▸ What this task involves
Beneath this line are the data; copy exactly the part of them that opens with the line containing "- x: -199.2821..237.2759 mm" and closes with the line containing "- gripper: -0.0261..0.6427", and only that part.
┄┄┄┄┄┄┄┄┄┄┄┄┄┄┄┄┄┄┄┄
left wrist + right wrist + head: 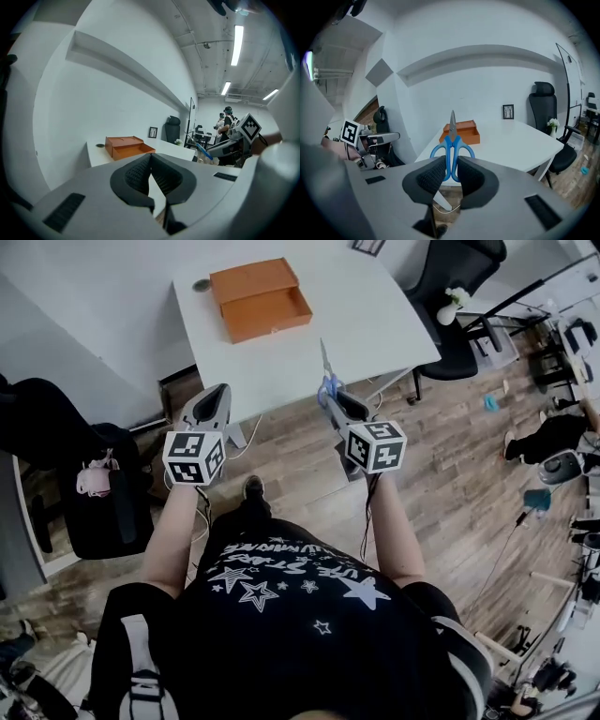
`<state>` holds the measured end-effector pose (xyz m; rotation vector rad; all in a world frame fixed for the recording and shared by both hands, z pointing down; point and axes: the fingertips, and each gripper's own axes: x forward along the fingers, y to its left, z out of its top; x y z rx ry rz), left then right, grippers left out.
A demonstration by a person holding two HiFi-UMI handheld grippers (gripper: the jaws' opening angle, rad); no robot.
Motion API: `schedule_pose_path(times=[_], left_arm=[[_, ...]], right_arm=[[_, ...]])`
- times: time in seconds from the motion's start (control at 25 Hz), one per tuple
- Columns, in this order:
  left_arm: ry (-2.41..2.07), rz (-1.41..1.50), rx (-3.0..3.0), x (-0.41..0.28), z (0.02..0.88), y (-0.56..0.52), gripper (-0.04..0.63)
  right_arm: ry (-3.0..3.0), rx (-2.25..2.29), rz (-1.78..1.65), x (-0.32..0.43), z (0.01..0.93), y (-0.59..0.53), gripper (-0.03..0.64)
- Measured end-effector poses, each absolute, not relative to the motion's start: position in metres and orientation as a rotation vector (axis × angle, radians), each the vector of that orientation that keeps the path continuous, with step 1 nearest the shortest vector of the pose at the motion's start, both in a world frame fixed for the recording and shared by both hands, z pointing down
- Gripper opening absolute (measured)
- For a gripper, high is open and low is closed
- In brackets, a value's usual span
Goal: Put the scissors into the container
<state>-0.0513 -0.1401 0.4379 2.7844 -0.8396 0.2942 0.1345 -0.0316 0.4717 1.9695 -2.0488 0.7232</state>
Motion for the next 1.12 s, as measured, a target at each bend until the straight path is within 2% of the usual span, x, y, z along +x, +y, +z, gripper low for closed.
schedule_pose_path(times=[0.48, 1.12], left_arm=[[-0.795, 0.306, 2.750, -0.031, 0.444, -0.277, 0.018], [-0.980, 0.301, 2.671, -0.036, 0.454, -0.353, 0.018]], right_arm=[[-1.959, 1.891, 0.615, 0.166, 0.467, -0.189, 0.097], [-1.994, 1.618, 0.438, 0.186, 0.479, -0.301, 0.097]])
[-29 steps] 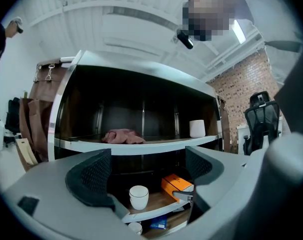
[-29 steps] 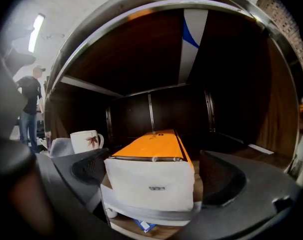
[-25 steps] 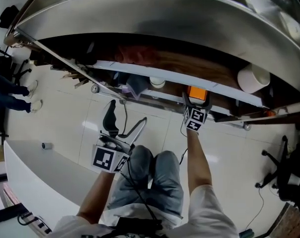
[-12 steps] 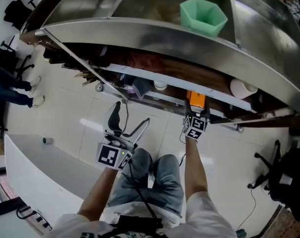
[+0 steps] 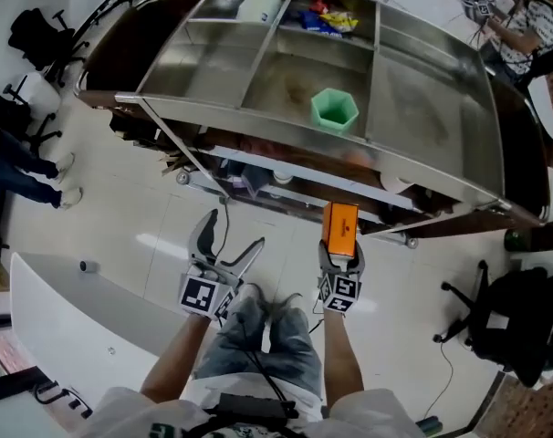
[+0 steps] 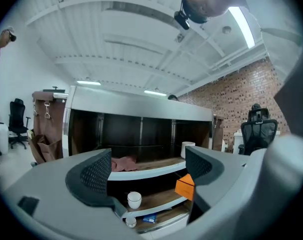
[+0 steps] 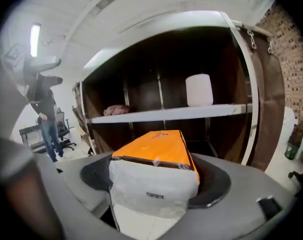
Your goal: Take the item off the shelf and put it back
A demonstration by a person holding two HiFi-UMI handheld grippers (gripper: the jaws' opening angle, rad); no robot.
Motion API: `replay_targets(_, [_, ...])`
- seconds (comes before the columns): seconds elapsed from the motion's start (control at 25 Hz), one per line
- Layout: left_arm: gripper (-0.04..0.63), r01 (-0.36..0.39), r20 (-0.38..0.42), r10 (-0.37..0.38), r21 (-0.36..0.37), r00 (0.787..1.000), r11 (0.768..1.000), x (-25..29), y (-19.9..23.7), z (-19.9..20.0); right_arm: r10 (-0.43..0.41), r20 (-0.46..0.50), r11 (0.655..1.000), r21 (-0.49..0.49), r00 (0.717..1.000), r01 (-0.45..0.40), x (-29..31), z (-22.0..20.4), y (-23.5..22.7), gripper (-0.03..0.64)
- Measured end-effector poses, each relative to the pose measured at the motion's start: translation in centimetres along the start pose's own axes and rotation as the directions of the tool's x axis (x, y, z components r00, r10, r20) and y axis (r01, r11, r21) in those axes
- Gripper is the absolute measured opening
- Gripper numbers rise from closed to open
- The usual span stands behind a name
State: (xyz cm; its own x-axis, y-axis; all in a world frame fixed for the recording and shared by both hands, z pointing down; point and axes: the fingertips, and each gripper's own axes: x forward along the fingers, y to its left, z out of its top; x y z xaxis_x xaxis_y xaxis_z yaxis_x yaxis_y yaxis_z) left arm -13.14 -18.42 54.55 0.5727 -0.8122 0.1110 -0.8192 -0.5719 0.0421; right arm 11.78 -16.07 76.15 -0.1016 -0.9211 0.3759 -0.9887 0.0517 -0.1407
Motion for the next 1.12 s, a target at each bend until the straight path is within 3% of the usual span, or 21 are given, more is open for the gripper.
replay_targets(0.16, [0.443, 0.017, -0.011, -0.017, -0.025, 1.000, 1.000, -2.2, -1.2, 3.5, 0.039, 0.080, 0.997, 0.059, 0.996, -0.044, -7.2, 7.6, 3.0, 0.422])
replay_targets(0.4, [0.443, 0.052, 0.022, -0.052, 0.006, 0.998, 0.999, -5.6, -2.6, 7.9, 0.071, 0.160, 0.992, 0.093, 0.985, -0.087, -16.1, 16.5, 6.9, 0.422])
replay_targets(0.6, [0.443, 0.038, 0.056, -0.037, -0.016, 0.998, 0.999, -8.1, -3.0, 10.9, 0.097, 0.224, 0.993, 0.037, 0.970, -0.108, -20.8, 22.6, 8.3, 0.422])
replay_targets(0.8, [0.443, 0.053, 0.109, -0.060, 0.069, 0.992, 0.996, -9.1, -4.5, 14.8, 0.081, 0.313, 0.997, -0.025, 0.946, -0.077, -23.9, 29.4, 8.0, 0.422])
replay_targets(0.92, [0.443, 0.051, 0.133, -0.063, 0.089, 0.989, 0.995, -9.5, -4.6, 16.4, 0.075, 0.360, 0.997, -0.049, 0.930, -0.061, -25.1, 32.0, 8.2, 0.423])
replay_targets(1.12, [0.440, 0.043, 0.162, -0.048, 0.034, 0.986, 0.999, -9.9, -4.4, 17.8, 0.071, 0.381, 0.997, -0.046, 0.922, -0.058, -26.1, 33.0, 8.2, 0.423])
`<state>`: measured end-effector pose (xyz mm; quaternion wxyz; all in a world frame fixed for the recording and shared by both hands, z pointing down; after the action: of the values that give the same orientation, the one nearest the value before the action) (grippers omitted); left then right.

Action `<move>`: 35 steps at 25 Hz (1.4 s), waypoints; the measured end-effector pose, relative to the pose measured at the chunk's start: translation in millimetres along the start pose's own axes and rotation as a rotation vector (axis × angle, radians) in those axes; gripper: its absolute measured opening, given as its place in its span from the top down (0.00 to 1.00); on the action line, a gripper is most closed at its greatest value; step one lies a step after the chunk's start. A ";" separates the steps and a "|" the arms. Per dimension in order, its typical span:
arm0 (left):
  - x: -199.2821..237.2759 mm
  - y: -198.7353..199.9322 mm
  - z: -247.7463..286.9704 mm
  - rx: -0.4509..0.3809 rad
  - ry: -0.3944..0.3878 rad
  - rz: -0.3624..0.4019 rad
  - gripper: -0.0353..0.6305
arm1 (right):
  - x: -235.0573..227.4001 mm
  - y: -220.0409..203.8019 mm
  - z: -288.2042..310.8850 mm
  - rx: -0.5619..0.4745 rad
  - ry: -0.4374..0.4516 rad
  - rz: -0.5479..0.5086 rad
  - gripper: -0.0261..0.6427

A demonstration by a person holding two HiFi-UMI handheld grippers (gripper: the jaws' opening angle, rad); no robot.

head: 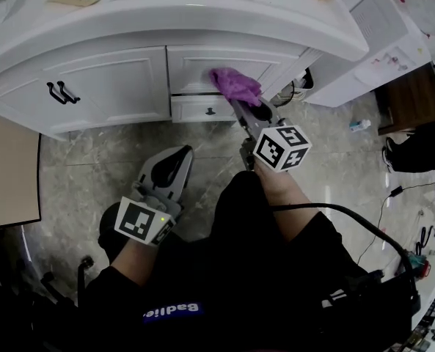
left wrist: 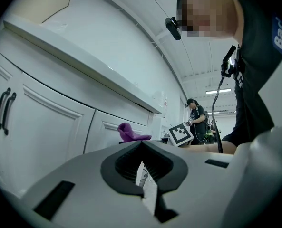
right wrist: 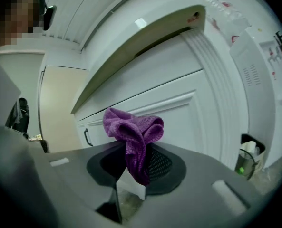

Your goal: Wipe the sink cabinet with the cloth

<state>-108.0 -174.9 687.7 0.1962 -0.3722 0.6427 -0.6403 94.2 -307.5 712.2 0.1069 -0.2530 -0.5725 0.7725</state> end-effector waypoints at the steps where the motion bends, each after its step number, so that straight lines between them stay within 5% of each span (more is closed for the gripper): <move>1: -0.4 0.9 -1.2 -0.003 0.004 0.003 0.94 | 15.3 -4.3 8.6 0.013 0.039 -0.017 0.83; 5: -3.8 1.0 -6.1 0.005 0.007 0.011 0.94 | 66.3 -26.4 45.1 0.082 0.151 -0.052 0.83; 9: -6.4 0.6 -8.1 0.007 0.002 0.021 0.94 | 83.7 -43.5 73.9 0.128 0.162 -0.042 0.83; 18: -6.8 -2.7 -10.0 0.011 0.007 -0.001 0.94 | 7.8 -32.5 46.5 0.097 -0.014 -0.048 0.83; 28: -25.6 -15.3 2.6 0.067 -0.080 0.001 0.94 | -107.4 -2.0 -10.8 0.035 -0.265 -0.010 0.83; 32: -29.3 -14.0 4.2 0.059 -0.094 0.003 0.94 | -129.8 2.8 -30.4 -0.016 -0.342 0.053 0.83; 35: -30.2 -15.9 2.0 0.075 -0.097 0.006 0.94 | -116.1 -8.2 -34.7 -0.010 -0.313 0.071 0.83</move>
<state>-83.4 -152.7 696.1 0.2429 -0.3934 0.6088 -0.6446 209.5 -328.8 743.5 -0.0122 -0.1502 -0.5765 0.8031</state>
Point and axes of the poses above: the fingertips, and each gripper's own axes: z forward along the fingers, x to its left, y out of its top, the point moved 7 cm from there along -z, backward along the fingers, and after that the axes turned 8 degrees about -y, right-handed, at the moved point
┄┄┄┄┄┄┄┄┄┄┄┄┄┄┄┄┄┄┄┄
▸ Result below
  - x: -199.2821..237.2759 mm
  - y: -198.7353..199.9322 mm
  - z: -247.7463..286.9704 mm
  - rx: -0.4509..0.3809 rad
  - ry: -0.3944..0.3878 rad
  - rz: -0.3624..0.4019 rad
  - gripper: -0.0353..0.6305
arm1 (right):
  - x: -235.0573..227.4001 mm
  - y: -220.0409..203.8019 mm
  - z: -288.2042..310.8850 mm
  - rx: -0.5619..0.4745 rad
  - ry: -0.4374..0.4516 rad
  - rz: -0.5479..0.5086 rad
  - gripper: -0.0261..0.6427

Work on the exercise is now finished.